Dear Ms. Mancuso:
I read with interest in this morning’s news about the Providence School Board’s suggestion to the Board that you not rely on the NECAP test as a graduation requirement. I would like to second that suggestion, and offer some words of explanation that I believe have been largely absent from the debate until now.
The Providence board points out that the NECAP test was “not designed” to be a graduation requirement. That is quite true, but few go on to say why that makes it inappropriate to use as performance threshold for graduating students.
First, a little about me. I have worked as a freelance engineer and policy analyst for 30 years, and both occupations have required me to acquire an expertise in statistics. I speak not as a statistical layman, but as an expert hoping to translate important concepts for people who may not have deep familiarity with p-values and confidence intervals. I do not wish to condescend, but I am afraid that some basic statistical concepts have not been well understood by policy makers in the past, and consequently decisions have been made that are deeply damaging to our students, and to education in Rhode Island generally.
The important point I wish the board members to understand is what exactly is the difference between a test like NECAP, designed to rank schools and students, and a test designed to evaluate student proficiency. The short version: when you design a test like NECAP, test designers ensure that a certain number of students will flunk. What’s more, for the purposes of the test designers, that’s a good thing.
Here’s the longer version. The original goal of NECAP was to evaluate schools, and, to some extent, students within the schools. In order to make a reliable ranking among schools, you need to ensure that the differences between one school and another (or one student and another) is statistically significant. This is simply how you ensure that the rankings are the result of real differences between schools, and not the result of chance.
A traditional test, such as the final exam a teacher might give to her class at the end of the term, will likely enough have a distribution of grades that looks something like the graph below. (I use a class size of 5000 here. This is obviously a lot of students for a single class, but only a fraction of the number who take the NECAP tests.)

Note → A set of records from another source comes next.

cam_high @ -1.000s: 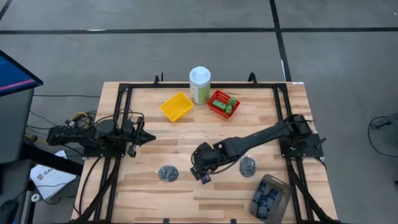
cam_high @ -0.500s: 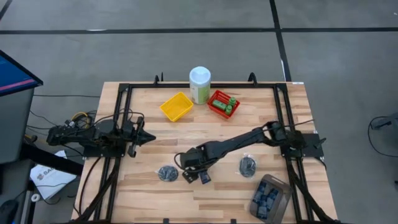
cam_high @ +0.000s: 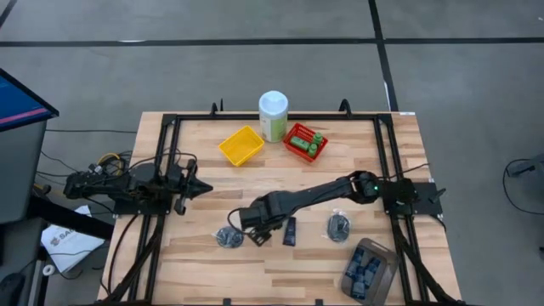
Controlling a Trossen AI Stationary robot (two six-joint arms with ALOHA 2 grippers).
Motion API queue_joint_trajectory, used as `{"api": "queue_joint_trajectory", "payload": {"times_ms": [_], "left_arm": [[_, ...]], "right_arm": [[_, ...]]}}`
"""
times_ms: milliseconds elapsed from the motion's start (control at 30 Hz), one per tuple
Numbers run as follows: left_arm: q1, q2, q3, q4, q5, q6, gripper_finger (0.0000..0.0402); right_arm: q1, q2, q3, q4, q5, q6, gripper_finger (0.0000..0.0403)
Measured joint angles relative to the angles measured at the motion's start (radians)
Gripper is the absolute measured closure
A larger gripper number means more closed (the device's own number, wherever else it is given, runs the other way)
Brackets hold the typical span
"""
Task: Pick & Place Travel size toiletries
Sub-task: Put the dark blue shave cream in the black bin
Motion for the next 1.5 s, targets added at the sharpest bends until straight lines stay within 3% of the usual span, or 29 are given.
{"api": "queue_joint_trajectory", "payload": {"times_ms": [267, 533, 867, 1500], "left_arm": [[0.0, 0.0, 0.0, -0.005, -0.002, 0.0, 0.039], [0.0, 0.0, 0.0, -0.005, -0.004, 0.0, 0.039], [0.0, 0.0, 0.0, -0.003, -0.004, 0.0, 0.039], [0.0, 0.0, 0.0, -0.003, -0.003, 0.0, 0.039]], "right_arm": [[0.015, -0.005, 0.004, -0.238, 0.106, 0.166, 0.0137], [0.022, 0.0, -0.037, -0.208, 0.105, 0.283, 0.0137], [0.022, -0.003, -0.108, -0.174, 0.044, 0.319, 0.0137], [0.014, -0.004, -0.121, -0.141, 0.046, 0.367, 0.0137]]}}
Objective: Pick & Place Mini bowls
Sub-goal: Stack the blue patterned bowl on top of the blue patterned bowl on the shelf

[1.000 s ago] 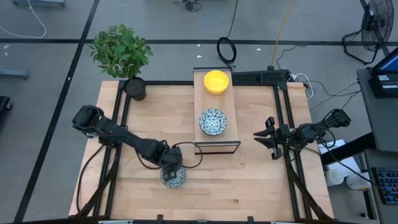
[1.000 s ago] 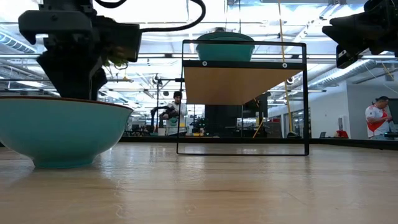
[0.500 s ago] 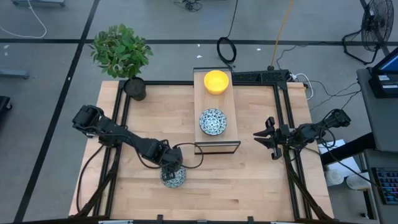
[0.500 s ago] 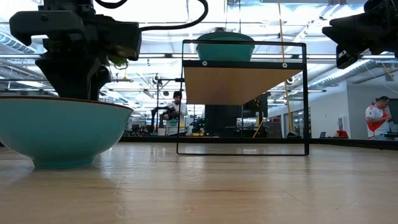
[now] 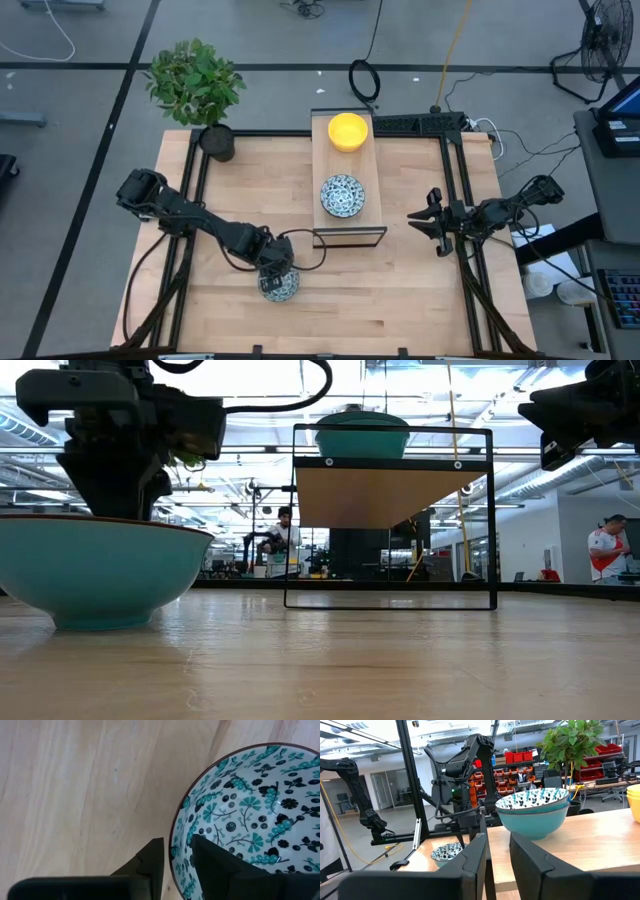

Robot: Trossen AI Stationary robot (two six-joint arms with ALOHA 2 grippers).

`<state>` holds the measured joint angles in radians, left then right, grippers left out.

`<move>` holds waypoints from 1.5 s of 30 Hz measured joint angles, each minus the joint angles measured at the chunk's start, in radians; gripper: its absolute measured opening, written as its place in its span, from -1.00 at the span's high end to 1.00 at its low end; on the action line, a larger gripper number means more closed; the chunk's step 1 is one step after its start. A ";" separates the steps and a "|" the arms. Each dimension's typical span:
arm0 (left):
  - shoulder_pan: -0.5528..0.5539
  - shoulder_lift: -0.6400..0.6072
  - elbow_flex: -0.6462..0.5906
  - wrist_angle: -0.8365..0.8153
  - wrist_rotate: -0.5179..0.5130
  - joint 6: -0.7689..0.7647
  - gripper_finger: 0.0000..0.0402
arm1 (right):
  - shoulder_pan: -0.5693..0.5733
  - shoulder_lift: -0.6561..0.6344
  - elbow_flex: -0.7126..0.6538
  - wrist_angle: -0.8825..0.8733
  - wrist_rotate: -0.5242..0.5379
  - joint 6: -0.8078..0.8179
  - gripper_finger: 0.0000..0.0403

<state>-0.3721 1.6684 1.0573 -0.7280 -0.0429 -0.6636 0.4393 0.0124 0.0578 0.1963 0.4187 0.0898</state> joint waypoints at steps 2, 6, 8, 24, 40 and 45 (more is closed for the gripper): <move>0.000 0.000 0.000 0.000 0.000 0.000 0.49 | 0.000 0.000 0.000 0.000 0.000 0.000 0.63; 0.000 0.010 0.000 0.006 0.006 -0.013 0.49 | 0.000 0.000 0.000 0.000 0.000 0.000 0.63; 0.000 0.025 0.000 0.011 0.021 -0.012 0.49 | 0.000 0.000 0.000 0.000 0.000 0.000 0.63; 0.030 0.040 0.000 0.024 0.054 0.050 0.49 | 0.000 0.000 0.000 0.000 0.002 0.000 0.63; 0.052 0.040 0.000 0.029 0.053 0.079 0.49 | 0.000 0.000 0.000 -0.001 0.003 0.000 0.63; 0.052 0.040 0.000 0.030 0.053 0.076 0.49 | 0.000 0.000 0.000 -0.007 0.003 0.000 0.63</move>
<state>-0.3202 1.7088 1.0573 -0.6979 0.0097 -0.5873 0.4393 0.0120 0.0578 0.1894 0.4221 0.0895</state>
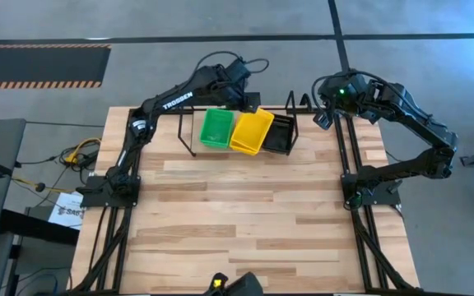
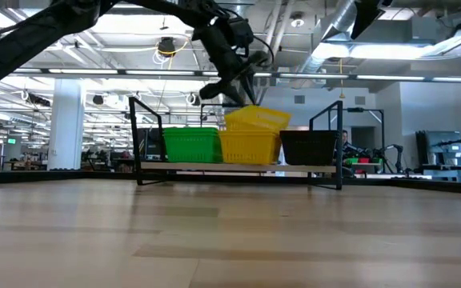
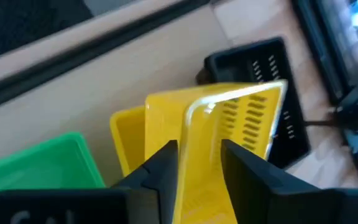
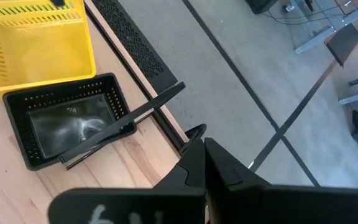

Suppose the teacher set the passing grade at 70, then about 4% of her students failed the class. That’s a shame, but it’s not unusual, and those students will have to take the class again or take the test again or whatever. If the goal is to see which of the students in the class have properly understood the material, this is a useful result.
But if the goal was to rank the students’ performance, this result won’t help much. A very large number of students scored between 80 and 84. In the graph, 1200 students, a quarter of the population, have almost the same score, and 6% of them have exactly the same score, 83. How can you rank them?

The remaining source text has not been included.